Samedi 10 Août 2013 - 06:39


Coulibaly Gnénéma, Gardes des sceaux , Ministre de la Justice, des droits de l`Homme et des Libertés Publiques
Coulibaly Gnénéma, Gardes des sceaux , Ministre de la Justice, des droits de l`Homme et des Libertés Publiques
ABIDJAN (Région des Lagunes) - Des organisations des droits de l’Homme ont jugé vendredi "préoccupantes" et "déséquilibrées", les enquêtes de la justice ivoirienne liées à la crise postélectorale de 2010-2011, après la libération provisoire accordée à 14 personnalités pro-Gbagbo.
"L’évolution des enquêtes en cours demeure préoccupante: la stratégie énale des poursuites est toujours déséquilibrée", affirment dans un communiqué transmis à l’AFP, la Fédération internationale des droits de l’homme (FIDH), le Mouvement ivoirien des droits humains (MIDH) et la Ligue ivoirienne des droits de l’Homme (Lidho).
Selon ces organisations, l’action de la justice en Côte d’Ivoire "demeure passablement brouillée" en raison de la multiplicité des instructions
judiciaires ouvertes et des procédures engagées.
"Nous sommes face à des procédures atomisées qui ne produisent aucune image générale claire de la façon dont s’est déroulée la crise et de l’identité des principaux responsables", a estimé Me Drissa Traoré, vice-président de la FIDH et président du MIDH.
Quatorze personnalités, proche de l’ex-président ivoirien Laurent Gbagbo, dont son fils, le Franco-Ivoirien Michel Gbagbo, ont bénéficié lundi de la liberté provisoire. Elles étaient détenues sans jugement après la sanglante crise postélectorale de 2010-2011, qui a provoqué la mort d’au moins 3.000 personnes.

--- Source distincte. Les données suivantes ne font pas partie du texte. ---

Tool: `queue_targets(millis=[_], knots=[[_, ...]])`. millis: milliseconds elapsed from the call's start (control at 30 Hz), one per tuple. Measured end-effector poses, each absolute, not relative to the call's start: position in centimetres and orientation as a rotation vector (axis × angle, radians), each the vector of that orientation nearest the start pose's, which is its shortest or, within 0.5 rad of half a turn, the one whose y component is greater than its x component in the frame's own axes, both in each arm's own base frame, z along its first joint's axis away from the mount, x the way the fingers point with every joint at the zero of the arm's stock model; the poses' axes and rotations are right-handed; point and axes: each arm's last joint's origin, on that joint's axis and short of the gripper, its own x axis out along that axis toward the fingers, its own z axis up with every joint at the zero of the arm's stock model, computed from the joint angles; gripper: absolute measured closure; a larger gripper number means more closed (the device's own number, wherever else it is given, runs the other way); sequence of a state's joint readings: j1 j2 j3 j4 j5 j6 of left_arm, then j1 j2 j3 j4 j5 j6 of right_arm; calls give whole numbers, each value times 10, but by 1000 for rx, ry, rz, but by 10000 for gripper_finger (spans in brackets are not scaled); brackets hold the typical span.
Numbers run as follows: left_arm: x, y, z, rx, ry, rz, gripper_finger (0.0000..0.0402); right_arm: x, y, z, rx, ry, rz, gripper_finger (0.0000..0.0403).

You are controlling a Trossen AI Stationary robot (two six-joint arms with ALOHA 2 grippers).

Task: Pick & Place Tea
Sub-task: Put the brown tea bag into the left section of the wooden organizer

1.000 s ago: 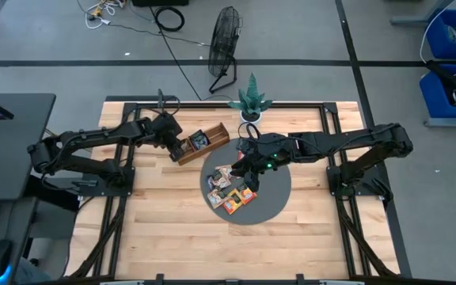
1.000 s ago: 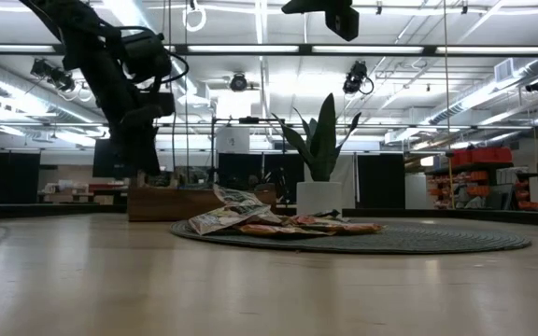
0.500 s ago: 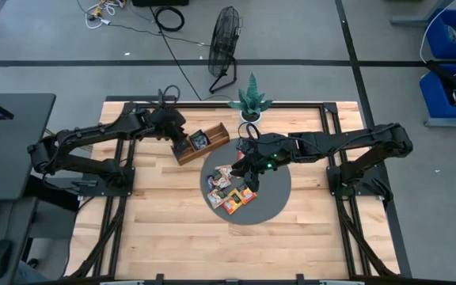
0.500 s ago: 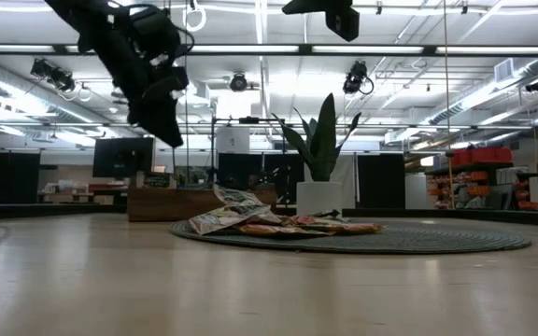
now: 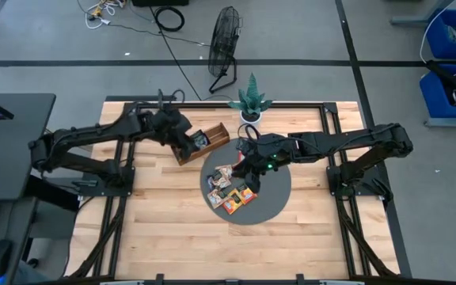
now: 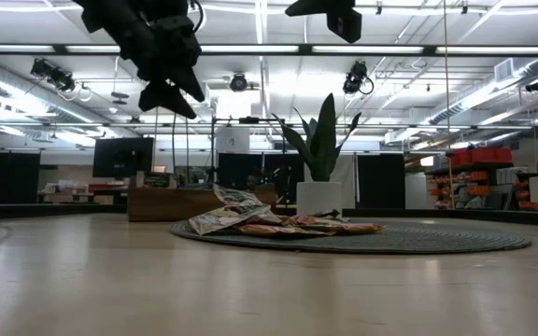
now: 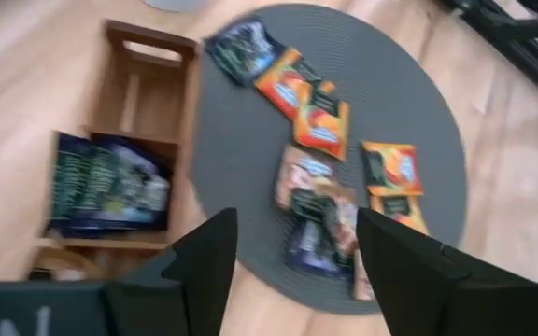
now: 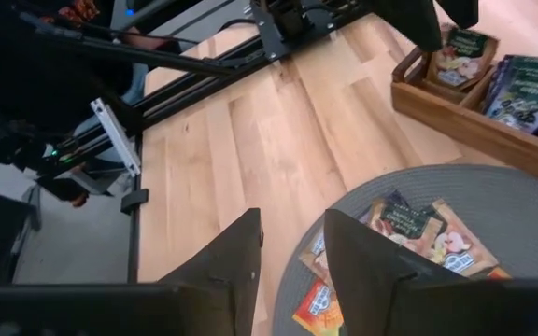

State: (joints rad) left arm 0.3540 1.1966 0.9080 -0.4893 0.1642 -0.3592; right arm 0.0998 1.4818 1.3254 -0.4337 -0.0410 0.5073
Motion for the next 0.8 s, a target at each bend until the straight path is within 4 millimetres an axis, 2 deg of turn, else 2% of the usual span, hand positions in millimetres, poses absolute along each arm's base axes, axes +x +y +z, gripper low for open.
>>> queue_targets(millis=[267,367,500,800], knots=[[245,56,269,-603,691,282,157,326,36,334,493,628,27,276],[257,49,265,-618,666,256,156,325,40,333,498,636,47,276],[271,45,250,-659,714,261,156,322,48,334,495,651,74,276],[297,51,202,-789,844,322,156,320,57,335,503,659,83,276]])
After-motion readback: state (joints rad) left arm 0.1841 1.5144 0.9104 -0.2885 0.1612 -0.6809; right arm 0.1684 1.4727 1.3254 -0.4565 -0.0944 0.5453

Pascal Affi N’Guessan, ex-patron de l’ancien parti au pouvoir, le Front populaire ivoirien (FPI) et Justin Koua, responsable de la jeunesse du FPI, ainsi qu’à une dizaine de cadres de ce parti, figurent parmi les personnes relaxées.
Les trois ONG ont salué cette mesure et demandé la "libération conditionnelle" pour toutes les personnes détenues sans jugement.
Le président Alassane Ouattara a souhaité une accélération de la procédure judiciaire pour "vider ce dossier des prisonniers de la crise postélectorale, d’ici la fin de l’année ou en début d’année prochaine".
Jusque-là, les procès qui se sont déroulés et ceux à venir ne concernent que les proches du président déchu. La justice a annoncé le 10 juillet le jugement de plus de 80 responsables pro-Gbagbo, dont l’ex-Première dame Simone Gbagbo, en cour d’assises pour leur implication présumée dans la crise.